▸ Problem details: For this exercise, reproduce the entries below exactly, but only from the line containing "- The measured" through the line containing "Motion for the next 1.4", both included.

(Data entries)
════════════════
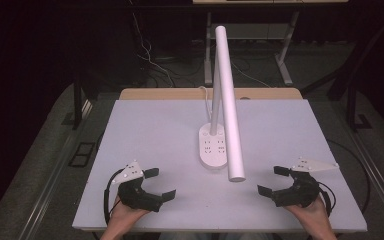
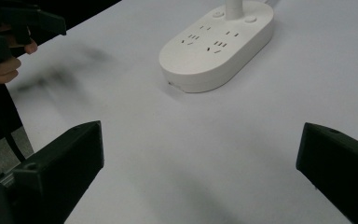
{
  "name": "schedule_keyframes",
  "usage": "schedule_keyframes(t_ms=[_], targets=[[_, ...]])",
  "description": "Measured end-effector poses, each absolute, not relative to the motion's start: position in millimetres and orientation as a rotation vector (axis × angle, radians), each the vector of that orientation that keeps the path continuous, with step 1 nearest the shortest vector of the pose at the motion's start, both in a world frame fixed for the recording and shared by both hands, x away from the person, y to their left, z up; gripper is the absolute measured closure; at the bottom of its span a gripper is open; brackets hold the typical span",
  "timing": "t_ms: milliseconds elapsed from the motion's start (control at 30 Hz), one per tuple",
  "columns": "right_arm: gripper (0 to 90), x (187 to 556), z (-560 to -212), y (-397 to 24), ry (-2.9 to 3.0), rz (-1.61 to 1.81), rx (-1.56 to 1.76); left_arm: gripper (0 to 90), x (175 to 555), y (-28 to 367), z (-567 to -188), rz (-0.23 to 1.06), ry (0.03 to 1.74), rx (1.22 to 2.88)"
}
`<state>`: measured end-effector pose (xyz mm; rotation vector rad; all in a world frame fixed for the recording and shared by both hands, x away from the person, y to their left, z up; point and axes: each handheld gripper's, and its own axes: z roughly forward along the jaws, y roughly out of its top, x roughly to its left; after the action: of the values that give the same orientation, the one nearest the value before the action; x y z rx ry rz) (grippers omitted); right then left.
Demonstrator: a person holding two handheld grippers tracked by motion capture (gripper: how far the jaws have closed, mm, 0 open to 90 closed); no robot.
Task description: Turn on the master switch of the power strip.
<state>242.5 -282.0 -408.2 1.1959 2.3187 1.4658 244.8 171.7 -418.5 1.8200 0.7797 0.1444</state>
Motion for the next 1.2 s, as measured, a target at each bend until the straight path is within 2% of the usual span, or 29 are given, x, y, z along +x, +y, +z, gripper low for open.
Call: schedule_keyframes(t_ms=[1200], targets=[[0.1,240.9,-410.9,-274.7,2.392,1.426,1.173,0.0,248.4,175.1,-412.7,0.088,0.79,1.853]])
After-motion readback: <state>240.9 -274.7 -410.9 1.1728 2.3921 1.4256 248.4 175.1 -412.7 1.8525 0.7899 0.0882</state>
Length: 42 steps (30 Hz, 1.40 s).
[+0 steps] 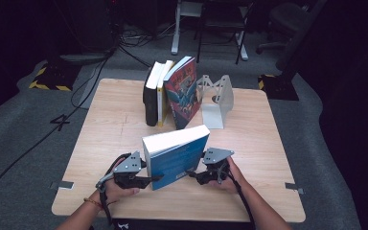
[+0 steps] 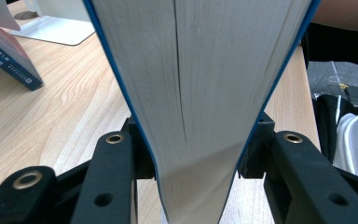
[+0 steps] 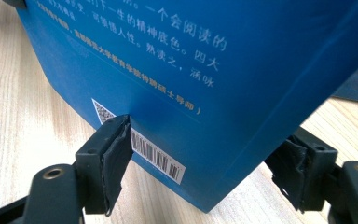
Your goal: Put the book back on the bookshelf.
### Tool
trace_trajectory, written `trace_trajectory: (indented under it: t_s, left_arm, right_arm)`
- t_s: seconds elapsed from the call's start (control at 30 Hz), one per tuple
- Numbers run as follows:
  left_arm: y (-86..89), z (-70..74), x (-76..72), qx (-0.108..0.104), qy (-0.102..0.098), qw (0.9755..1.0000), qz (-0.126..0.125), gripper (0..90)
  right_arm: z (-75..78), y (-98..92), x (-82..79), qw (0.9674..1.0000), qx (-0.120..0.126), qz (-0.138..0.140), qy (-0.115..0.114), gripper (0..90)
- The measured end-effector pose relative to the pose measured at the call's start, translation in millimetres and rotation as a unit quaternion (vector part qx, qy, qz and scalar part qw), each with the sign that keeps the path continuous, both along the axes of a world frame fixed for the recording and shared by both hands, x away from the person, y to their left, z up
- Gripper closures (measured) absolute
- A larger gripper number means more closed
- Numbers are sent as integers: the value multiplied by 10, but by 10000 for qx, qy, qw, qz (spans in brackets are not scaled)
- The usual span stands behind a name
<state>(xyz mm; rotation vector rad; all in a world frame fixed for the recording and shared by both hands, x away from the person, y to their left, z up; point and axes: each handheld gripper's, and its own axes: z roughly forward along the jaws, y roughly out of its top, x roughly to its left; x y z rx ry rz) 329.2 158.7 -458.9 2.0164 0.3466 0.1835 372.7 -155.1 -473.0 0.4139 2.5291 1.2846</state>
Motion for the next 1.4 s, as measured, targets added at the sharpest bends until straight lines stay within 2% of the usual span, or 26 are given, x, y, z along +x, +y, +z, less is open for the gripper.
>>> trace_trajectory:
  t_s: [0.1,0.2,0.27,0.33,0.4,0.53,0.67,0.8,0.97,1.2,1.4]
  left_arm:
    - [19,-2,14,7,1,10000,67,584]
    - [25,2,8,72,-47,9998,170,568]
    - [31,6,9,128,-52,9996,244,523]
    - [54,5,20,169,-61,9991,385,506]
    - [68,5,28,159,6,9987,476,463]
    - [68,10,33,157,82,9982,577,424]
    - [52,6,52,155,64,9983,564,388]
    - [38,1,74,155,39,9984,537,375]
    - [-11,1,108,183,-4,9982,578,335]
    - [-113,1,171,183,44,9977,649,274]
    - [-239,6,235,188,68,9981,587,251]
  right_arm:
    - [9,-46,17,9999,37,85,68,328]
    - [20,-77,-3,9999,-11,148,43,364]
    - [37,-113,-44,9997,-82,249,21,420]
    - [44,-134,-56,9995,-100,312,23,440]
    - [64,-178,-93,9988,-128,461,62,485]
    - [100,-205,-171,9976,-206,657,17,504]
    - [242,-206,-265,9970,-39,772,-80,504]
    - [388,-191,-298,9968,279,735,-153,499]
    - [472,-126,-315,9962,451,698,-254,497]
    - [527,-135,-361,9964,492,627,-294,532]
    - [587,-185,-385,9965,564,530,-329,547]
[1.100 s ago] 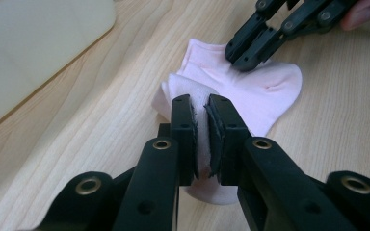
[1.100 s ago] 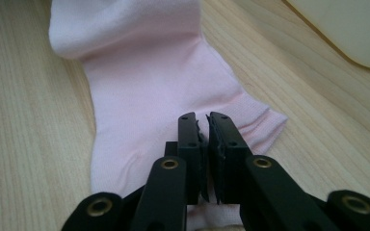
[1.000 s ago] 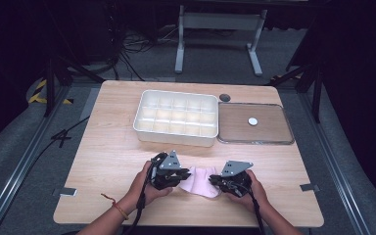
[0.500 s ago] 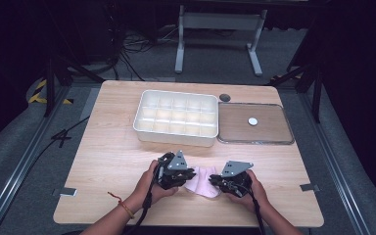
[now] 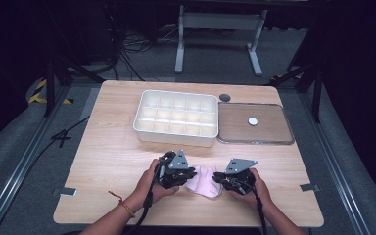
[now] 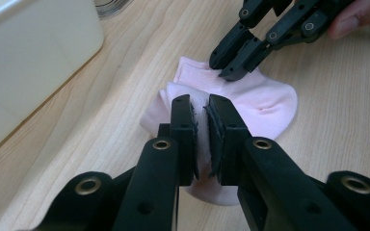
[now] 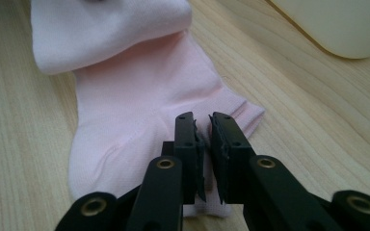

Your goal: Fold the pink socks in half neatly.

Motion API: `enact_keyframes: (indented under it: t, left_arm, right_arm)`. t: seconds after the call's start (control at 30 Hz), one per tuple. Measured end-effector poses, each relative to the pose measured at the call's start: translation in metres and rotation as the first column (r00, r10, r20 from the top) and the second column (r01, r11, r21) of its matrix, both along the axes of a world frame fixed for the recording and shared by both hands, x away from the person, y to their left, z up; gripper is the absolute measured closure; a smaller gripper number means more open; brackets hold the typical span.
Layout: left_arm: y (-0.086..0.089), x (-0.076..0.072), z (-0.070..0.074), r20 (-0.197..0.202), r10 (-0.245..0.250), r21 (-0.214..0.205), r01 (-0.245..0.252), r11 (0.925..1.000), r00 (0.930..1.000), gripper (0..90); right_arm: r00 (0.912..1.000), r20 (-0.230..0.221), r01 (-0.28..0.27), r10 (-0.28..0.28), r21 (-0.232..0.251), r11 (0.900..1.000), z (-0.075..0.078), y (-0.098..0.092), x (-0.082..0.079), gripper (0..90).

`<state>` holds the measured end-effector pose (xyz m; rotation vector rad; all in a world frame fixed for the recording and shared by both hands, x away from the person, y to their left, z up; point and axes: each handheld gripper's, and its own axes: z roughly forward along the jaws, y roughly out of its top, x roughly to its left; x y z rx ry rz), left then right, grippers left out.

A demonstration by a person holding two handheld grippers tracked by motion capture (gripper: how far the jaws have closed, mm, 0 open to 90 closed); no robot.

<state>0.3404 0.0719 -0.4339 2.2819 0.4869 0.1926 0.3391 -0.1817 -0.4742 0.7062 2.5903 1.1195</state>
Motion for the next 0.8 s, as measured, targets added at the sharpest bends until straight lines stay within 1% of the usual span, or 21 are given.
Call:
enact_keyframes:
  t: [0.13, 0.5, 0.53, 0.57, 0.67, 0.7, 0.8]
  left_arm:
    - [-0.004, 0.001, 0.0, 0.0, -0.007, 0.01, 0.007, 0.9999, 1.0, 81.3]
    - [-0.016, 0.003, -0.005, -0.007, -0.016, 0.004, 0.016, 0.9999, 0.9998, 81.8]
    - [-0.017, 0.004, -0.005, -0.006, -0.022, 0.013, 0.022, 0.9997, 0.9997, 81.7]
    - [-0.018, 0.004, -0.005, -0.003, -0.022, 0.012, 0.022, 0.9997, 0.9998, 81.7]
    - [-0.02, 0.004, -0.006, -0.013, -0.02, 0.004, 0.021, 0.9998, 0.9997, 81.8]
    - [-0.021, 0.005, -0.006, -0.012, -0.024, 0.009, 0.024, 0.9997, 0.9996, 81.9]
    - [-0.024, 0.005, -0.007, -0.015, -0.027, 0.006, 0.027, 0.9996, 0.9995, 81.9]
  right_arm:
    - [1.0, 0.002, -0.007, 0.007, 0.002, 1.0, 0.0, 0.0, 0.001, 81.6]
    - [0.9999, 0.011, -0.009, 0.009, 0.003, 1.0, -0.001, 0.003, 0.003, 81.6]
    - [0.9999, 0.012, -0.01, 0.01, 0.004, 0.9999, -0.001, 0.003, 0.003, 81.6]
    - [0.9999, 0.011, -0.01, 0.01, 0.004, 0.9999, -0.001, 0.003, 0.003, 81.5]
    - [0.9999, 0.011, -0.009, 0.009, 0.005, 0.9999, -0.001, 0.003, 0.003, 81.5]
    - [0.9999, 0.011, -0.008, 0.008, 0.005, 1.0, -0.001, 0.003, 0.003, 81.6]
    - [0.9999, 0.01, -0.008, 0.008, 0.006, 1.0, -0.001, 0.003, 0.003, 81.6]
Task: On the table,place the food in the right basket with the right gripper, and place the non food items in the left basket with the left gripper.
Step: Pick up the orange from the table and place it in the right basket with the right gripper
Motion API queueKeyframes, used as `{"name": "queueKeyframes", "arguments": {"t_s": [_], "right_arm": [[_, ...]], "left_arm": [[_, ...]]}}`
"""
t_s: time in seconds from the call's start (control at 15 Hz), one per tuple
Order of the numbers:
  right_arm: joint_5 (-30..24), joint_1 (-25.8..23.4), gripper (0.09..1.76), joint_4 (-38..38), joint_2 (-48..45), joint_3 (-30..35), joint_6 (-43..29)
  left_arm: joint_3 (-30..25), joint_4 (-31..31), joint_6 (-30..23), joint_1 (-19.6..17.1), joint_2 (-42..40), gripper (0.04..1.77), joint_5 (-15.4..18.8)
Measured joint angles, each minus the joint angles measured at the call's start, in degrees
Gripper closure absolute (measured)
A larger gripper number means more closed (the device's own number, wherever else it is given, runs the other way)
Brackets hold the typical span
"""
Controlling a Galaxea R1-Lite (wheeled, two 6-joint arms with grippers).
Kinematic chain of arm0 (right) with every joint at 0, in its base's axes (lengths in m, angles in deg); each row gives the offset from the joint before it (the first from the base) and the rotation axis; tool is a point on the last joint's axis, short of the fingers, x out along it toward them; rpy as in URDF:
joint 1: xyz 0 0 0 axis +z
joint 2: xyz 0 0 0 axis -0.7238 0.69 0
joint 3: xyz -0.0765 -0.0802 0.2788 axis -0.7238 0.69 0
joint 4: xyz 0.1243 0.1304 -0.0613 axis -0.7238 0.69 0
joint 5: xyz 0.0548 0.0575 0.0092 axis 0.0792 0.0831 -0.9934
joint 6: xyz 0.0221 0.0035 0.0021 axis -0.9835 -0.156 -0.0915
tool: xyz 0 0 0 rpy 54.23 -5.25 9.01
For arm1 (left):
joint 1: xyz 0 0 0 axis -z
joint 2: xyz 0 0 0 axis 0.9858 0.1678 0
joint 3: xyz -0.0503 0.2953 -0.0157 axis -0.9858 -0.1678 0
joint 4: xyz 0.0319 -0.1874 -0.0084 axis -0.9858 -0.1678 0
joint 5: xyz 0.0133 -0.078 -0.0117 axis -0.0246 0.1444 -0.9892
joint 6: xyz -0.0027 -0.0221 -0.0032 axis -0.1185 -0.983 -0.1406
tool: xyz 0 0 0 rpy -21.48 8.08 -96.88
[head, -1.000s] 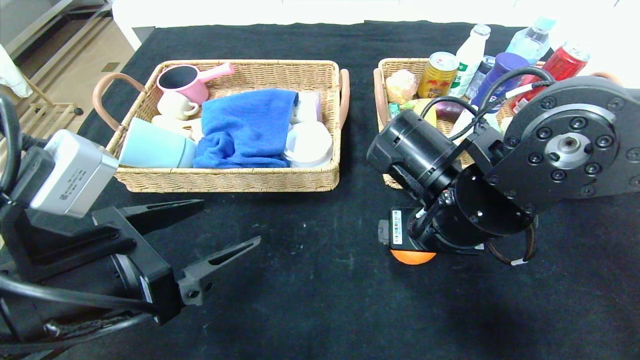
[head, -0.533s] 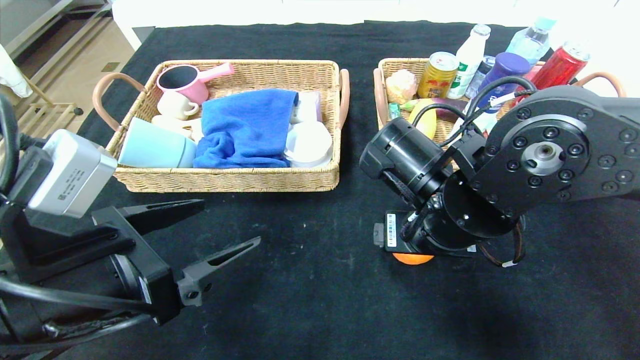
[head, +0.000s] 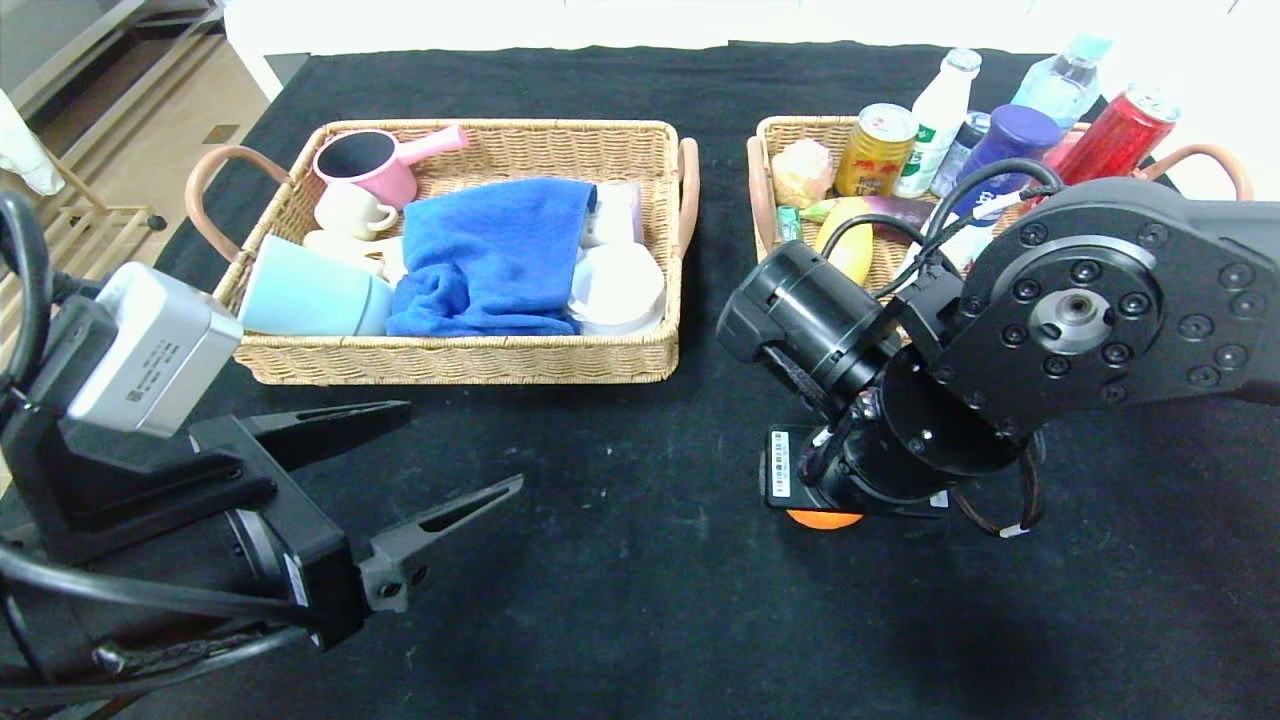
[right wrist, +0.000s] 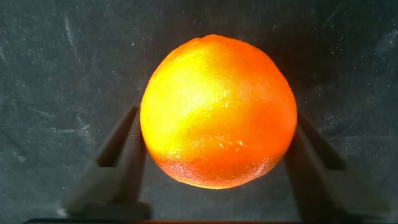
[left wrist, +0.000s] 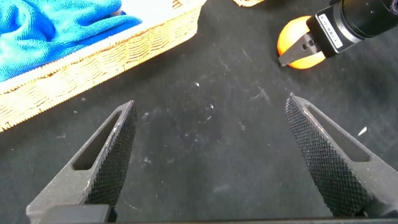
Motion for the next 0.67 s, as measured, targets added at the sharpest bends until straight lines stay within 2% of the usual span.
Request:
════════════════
▸ Answer to the exercise:
- The measured end-effector pose relative to the pose measured at the call's start, translation in millimetres and rotation as a unit quaternion (vector part qx, qy, qz and scalar part qw), each with the sign that keeps the path continuous, both along the axes of a world frame fixed for the recording and shared by both hands, x away from the person, y to their left, z up
- Gripper closures (measured) absolute
- A larger gripper number means more closed
- Numbers are sent as integers: the value multiplied by 10, but by 10000 for qx, qy, qw, qz (spans in brackets are not scaled)
- The usual span stands behind a name
<state>(xyz mm; rotation vector rad; all in a world frame fixed for the recording and shared by both hands, x away from the person, y to their left, z up; point and axes: each handheld gripper's, and its own axes: z roughly forward along the jaws, y roughly out of its top, x roughly to its left; x y z rx ry rz) 329.2 158.7 -458.9 2.0164 0.3466 0.1835 372.7 -155.1 -473.0 0.4139 2.5291 1.2846</state>
Motion for the next 1.4 s, as measured, targets added at the sharpest bends until straight lines stay within 2% of the usual span, or 26 are given, x, y, z along +x, +y, +z, less is open for the gripper.

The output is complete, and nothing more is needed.